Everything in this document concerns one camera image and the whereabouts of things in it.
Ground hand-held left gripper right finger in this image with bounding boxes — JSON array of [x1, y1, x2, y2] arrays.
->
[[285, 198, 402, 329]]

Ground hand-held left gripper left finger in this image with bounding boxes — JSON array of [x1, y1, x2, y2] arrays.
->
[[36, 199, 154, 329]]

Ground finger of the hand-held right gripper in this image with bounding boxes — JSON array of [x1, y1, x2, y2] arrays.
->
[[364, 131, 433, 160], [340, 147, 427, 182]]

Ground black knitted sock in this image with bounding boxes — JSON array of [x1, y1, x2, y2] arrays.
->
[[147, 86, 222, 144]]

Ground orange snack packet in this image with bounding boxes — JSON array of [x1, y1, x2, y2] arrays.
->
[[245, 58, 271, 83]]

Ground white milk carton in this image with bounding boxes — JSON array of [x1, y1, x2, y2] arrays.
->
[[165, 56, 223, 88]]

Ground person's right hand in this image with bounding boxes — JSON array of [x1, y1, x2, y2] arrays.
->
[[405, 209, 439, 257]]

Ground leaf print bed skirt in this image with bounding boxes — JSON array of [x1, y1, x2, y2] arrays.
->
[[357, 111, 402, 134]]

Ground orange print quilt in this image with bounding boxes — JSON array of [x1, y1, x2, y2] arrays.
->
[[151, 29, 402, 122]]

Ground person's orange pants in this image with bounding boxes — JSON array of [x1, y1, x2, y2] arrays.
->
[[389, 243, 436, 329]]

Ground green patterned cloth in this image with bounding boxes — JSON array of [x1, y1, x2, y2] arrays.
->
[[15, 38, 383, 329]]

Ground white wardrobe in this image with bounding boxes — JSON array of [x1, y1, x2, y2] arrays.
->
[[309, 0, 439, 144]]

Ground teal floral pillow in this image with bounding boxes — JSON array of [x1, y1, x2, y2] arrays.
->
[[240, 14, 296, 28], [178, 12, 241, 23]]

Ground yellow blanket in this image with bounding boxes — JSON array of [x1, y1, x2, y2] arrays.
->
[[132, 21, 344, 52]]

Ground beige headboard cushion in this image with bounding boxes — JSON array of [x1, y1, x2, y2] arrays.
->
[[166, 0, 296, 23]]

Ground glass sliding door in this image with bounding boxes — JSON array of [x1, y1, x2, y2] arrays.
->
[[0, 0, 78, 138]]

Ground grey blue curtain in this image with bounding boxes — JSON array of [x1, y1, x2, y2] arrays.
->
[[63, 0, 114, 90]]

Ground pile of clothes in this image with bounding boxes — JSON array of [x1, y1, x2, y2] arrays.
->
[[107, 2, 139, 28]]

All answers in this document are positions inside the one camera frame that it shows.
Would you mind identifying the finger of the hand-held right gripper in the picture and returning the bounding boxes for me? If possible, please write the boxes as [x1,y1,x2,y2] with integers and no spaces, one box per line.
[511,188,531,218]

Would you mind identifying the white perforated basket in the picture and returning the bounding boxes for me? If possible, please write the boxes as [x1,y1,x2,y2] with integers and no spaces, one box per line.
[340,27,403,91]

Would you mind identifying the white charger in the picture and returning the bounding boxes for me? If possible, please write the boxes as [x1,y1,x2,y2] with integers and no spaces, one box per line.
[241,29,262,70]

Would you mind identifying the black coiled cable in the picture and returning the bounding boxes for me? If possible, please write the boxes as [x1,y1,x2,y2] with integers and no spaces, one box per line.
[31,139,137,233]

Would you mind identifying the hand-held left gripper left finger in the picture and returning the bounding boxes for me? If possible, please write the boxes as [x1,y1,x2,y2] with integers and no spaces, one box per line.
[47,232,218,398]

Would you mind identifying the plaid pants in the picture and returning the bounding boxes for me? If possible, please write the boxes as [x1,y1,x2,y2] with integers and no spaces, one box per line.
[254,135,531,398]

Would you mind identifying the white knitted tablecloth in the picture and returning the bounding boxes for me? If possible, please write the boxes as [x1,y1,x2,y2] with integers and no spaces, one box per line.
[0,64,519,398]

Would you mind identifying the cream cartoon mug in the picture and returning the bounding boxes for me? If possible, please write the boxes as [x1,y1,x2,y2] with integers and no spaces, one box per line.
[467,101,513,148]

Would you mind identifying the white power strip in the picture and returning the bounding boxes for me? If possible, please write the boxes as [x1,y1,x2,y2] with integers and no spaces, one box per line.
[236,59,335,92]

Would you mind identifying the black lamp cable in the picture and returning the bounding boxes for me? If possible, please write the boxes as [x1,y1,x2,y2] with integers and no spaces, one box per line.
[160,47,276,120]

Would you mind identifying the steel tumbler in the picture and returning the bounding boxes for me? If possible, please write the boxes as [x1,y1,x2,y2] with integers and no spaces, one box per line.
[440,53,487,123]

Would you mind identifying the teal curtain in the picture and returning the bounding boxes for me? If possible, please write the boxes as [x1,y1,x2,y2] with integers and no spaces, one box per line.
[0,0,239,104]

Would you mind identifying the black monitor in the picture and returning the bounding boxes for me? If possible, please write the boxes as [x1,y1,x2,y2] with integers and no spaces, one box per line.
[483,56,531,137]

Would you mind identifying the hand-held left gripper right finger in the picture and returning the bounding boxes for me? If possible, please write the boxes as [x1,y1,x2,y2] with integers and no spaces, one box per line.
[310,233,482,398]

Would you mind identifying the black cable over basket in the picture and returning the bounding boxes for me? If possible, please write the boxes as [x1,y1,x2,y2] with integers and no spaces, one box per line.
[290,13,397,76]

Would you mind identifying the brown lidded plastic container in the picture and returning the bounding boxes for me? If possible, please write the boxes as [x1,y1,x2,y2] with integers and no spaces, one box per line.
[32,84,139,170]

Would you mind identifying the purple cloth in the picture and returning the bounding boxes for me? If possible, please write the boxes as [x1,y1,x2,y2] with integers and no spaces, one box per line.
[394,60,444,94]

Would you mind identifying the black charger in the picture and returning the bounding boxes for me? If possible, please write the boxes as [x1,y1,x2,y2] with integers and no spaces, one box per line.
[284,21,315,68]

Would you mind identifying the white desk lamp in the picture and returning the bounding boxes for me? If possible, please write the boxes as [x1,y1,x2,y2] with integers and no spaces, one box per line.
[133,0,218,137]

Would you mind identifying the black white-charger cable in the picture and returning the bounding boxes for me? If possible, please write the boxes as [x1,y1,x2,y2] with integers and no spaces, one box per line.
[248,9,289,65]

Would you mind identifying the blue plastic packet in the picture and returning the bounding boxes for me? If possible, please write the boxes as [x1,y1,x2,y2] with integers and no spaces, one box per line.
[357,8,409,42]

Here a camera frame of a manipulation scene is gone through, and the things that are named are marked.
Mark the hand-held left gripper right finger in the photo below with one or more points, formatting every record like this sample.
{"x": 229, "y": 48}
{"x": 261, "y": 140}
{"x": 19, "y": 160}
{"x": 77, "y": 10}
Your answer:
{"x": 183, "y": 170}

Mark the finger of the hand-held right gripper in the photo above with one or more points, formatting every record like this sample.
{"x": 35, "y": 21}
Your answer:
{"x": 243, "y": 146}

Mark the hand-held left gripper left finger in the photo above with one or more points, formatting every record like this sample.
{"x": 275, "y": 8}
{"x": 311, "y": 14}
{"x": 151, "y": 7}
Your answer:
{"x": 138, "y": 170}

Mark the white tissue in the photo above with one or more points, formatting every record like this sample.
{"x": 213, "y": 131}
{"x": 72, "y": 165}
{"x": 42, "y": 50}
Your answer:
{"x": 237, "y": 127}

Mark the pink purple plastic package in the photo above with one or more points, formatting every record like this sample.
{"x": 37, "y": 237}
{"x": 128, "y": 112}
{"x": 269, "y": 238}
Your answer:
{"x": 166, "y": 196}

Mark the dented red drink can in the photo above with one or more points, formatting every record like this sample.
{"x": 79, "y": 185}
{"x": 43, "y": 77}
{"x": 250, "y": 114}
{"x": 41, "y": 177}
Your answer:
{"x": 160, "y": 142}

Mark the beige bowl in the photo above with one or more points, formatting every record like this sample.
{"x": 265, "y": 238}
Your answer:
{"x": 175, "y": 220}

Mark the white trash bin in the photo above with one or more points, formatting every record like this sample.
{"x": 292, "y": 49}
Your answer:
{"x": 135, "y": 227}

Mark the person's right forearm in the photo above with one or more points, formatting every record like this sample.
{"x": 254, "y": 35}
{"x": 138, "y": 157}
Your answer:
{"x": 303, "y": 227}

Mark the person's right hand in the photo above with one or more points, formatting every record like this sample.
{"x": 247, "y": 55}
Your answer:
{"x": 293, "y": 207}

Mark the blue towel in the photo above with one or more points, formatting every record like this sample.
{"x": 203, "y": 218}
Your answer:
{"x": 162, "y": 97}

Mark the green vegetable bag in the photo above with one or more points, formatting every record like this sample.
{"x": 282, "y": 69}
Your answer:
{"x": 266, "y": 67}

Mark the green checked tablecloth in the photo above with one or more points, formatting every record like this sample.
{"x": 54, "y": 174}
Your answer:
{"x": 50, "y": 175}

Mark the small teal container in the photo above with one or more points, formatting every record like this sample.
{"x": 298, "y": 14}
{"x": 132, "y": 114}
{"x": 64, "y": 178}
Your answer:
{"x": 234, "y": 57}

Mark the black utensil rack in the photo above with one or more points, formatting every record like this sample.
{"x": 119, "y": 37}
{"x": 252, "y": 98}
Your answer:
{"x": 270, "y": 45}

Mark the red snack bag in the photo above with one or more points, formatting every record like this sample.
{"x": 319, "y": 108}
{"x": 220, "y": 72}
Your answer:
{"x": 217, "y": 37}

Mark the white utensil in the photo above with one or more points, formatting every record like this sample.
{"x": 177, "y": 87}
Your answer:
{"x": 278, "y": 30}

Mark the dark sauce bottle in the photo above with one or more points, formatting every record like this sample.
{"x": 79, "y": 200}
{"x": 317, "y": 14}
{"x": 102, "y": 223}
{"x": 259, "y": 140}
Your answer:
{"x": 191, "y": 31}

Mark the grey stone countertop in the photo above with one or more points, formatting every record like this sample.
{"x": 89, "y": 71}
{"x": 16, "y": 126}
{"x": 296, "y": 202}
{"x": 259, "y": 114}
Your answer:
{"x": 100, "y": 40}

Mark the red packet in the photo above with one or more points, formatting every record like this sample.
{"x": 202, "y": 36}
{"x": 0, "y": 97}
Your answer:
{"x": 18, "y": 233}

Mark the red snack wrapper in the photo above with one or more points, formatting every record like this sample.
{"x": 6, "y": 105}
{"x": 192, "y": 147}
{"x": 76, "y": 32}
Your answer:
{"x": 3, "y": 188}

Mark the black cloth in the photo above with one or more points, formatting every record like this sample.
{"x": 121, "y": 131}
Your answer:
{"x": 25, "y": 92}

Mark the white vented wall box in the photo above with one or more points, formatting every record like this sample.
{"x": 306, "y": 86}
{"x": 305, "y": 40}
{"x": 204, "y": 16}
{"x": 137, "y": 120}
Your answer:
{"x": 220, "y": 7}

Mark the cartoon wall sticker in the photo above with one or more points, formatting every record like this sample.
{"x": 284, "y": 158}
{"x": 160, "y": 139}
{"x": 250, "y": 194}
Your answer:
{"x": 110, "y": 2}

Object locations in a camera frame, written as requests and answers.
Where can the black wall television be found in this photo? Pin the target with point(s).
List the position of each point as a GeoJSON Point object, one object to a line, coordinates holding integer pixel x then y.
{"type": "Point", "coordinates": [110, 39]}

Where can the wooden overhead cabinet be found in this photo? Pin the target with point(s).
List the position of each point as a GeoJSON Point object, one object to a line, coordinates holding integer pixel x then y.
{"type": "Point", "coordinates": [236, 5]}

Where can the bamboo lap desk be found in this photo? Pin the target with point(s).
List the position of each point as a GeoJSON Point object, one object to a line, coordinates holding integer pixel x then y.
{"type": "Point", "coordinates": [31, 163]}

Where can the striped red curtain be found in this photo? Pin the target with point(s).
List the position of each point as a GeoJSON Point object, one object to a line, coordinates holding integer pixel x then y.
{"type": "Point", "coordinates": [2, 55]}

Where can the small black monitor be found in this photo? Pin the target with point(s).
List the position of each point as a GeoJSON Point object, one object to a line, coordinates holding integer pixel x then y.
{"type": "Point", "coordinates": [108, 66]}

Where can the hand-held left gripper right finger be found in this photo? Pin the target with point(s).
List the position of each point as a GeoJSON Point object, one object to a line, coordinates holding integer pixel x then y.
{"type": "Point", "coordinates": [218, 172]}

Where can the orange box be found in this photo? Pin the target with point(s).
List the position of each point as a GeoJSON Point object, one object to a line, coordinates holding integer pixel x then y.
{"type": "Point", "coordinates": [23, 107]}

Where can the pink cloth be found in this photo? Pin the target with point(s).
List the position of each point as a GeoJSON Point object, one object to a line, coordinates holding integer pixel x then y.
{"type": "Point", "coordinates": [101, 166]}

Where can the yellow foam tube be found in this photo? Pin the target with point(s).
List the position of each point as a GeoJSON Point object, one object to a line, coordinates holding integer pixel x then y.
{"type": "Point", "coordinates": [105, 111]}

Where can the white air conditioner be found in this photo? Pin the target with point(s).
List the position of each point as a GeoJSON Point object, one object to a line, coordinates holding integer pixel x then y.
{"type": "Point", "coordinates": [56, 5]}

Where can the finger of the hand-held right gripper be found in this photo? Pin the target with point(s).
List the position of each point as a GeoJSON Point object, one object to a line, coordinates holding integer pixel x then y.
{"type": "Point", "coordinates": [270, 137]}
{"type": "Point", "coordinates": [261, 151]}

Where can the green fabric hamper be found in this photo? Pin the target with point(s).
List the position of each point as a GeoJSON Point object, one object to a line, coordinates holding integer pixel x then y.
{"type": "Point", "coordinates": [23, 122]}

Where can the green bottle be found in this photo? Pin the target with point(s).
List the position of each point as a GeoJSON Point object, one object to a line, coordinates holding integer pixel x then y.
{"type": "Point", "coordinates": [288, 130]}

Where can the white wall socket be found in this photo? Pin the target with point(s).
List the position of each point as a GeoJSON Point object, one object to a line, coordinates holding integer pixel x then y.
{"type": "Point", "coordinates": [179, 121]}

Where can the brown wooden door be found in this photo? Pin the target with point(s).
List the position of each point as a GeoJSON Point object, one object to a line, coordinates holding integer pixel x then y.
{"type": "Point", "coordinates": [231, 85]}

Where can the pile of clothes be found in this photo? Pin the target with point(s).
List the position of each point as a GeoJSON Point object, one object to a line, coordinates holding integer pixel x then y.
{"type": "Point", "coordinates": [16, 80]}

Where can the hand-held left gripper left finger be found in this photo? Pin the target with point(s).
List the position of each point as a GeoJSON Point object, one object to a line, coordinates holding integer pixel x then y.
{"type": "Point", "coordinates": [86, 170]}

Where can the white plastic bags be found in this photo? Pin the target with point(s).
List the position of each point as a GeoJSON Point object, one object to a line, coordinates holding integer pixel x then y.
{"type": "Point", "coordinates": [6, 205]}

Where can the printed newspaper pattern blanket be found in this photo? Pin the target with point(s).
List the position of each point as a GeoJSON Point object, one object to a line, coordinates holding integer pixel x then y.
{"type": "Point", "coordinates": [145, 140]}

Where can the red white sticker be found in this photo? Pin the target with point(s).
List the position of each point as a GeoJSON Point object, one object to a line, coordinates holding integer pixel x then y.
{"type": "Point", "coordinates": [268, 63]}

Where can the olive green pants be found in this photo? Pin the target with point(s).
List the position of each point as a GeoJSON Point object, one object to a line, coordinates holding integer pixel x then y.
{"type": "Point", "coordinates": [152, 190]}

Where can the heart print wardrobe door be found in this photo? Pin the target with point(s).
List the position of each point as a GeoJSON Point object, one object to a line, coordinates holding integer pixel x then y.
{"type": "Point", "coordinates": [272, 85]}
──────────────────────────────
The lines you need are those with the word "answers"; list them from the entries.

All answers in this document are positions inside the one camera frame that it shows.
Object locations in a camera frame, written as requests and answers.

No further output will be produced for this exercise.